● Task instructions:
Report the number of lines in these entries that contain "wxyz". Write only the number.

(Stored data)
┌────────

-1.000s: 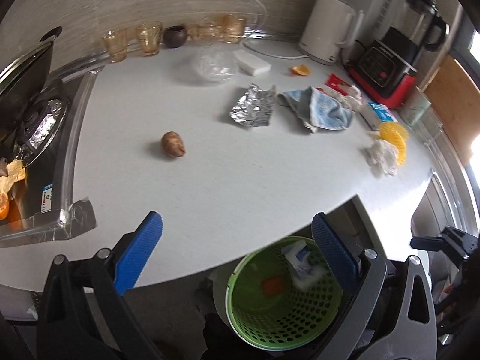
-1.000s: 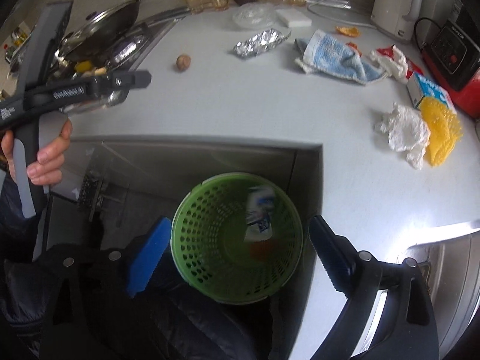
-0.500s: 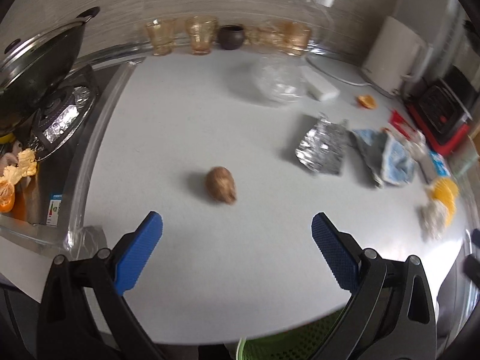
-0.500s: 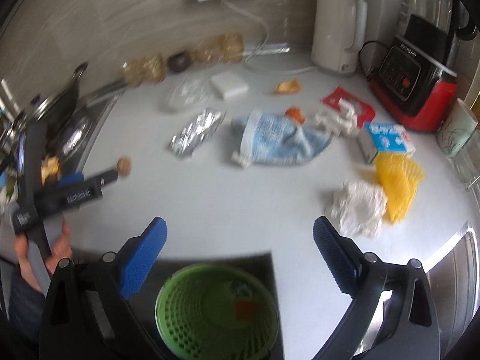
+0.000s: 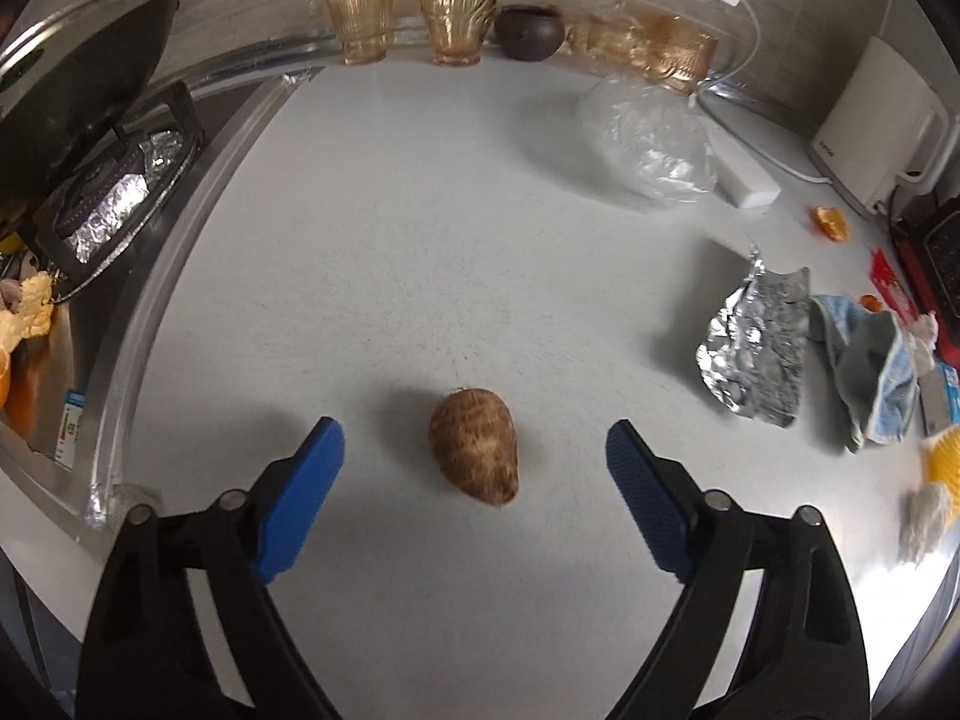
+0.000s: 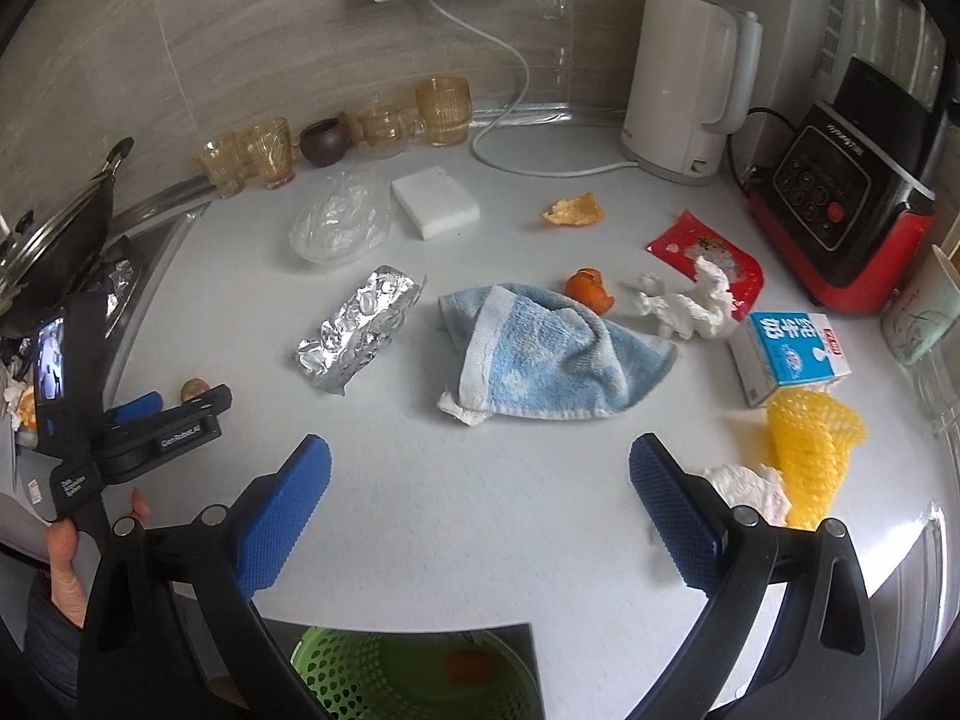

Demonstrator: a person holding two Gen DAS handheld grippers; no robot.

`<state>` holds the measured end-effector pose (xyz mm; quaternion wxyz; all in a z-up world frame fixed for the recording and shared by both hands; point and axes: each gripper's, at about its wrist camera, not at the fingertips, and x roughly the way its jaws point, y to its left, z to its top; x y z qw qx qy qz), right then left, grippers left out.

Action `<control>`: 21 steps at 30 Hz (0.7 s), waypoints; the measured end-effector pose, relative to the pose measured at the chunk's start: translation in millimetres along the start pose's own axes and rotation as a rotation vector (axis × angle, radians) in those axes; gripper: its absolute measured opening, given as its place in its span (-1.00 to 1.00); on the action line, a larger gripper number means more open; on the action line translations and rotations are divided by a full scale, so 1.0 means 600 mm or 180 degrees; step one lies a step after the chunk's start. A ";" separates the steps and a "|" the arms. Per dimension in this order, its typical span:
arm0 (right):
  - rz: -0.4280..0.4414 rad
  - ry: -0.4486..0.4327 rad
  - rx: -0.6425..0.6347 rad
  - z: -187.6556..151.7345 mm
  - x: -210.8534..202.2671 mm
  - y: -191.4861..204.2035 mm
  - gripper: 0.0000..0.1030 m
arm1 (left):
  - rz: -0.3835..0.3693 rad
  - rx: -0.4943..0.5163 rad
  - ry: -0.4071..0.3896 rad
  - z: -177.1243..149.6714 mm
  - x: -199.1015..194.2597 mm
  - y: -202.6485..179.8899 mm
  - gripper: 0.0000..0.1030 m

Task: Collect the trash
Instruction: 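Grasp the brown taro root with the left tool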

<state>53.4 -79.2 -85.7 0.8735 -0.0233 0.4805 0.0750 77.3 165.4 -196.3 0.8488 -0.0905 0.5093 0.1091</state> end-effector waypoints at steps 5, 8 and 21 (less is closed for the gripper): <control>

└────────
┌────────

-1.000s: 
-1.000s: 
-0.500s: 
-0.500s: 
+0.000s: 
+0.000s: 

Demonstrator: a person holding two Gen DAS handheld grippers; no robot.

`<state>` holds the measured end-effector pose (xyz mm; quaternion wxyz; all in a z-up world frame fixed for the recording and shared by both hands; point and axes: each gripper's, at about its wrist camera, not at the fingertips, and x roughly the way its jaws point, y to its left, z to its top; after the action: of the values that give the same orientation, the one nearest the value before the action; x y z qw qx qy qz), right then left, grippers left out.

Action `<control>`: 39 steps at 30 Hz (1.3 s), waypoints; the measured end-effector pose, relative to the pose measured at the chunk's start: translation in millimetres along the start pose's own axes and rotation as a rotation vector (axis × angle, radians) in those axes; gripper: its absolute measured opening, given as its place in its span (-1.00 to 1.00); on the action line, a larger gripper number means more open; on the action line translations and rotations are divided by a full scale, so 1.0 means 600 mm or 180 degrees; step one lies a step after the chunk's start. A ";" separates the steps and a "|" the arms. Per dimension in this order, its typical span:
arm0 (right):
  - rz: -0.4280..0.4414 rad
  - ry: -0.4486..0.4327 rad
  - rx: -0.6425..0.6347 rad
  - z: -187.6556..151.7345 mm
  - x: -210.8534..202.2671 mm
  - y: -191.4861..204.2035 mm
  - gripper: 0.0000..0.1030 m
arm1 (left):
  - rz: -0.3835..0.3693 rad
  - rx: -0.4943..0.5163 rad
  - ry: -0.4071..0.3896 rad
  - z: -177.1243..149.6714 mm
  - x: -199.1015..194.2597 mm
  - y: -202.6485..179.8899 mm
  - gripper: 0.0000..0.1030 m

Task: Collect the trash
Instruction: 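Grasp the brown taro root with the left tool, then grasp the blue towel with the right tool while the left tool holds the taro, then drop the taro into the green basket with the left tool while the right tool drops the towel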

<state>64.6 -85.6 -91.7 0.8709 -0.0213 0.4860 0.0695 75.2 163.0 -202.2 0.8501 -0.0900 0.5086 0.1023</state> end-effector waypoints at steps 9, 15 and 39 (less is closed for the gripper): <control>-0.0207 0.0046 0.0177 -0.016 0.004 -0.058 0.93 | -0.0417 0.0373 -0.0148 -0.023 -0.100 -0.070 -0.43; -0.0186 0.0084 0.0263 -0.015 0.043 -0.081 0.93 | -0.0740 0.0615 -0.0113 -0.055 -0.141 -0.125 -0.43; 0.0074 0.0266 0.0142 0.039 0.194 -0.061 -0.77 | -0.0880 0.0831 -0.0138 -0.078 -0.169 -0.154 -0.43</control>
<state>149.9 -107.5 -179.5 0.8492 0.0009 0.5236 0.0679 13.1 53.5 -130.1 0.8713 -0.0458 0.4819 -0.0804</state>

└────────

● Exercise output:
2